Directions:
The listing should be printed again without a single change.

Data segment:
========

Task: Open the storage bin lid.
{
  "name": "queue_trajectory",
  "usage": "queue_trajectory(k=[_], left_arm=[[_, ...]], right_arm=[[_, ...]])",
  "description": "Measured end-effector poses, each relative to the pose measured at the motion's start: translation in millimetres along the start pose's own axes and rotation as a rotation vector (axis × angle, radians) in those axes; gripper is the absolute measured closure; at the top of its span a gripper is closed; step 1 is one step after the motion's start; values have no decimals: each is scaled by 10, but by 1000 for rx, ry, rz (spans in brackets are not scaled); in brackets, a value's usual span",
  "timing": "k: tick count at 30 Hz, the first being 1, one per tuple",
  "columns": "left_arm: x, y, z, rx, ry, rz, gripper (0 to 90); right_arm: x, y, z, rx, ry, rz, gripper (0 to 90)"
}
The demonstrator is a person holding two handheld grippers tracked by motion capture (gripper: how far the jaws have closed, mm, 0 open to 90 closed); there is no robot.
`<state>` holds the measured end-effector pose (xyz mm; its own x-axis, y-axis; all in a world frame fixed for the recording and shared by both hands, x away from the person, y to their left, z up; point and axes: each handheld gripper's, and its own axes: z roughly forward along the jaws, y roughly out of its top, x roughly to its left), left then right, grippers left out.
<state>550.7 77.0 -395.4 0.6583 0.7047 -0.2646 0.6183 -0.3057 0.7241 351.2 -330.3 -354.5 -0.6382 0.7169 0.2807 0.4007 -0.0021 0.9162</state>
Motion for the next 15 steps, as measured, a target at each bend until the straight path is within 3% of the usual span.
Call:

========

Answer section:
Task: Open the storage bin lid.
{
  "name": "queue_trajectory",
  "usage": "queue_trajectory(k=[_], left_arm=[[_, ...]], right_arm=[[_, ...]])",
  "description": "Measured end-effector poses, each relative to the pose measured at the motion's start: translation in millimetres along the start pose's own axes and rotation as a rotation vector (axis × angle, radians) in those axes; gripper is the absolute measured closure; at the top of its span a gripper is closed; step 1 is one step after the motion's start; values have no decimals: each is scaled by 10, but by 1000 for rx, ry, rz (spans in brackets are not scaled); in brackets, a value's usual span",
  "timing": "k: tick count at 30 Hz, the first being 1, one per tuple",
  "columns": "left_arm: x, y, z, rx, ry, rz, gripper (0 to 90); right_arm: x, y, z, rx, ry, rz, gripper (0 to 90)"
}
The demonstrator is a person holding two handheld grippers tracked by motion capture (gripper: how far the jaws have closed, mm, 0 open to 90 closed); there is no robot.
`<state>` holds the measured end-effector pose (xyz mm; its own x-axis, y-axis; all in a world frame fixed for the recording and shared by both hands, x away from the person, y to their left, z up; point and axes: each handheld gripper's, and its own axes: z roughly forward along the jaws, y roughly out of its top, x roughly to its left), left then right, grippers left out.
<state>550.7 77.0 -395.4 0.6583 0.7047 -0.2646 0.6183 -0.3057 0.7241 351.2 -330.3 -354.5 -0.6382 0.7169 0.2807 0.4007 -0.0021 0.9162</state>
Motion for the next 15 steps, as measured, a target at each bend until the straight path is within 3% of the usual span.
Call:

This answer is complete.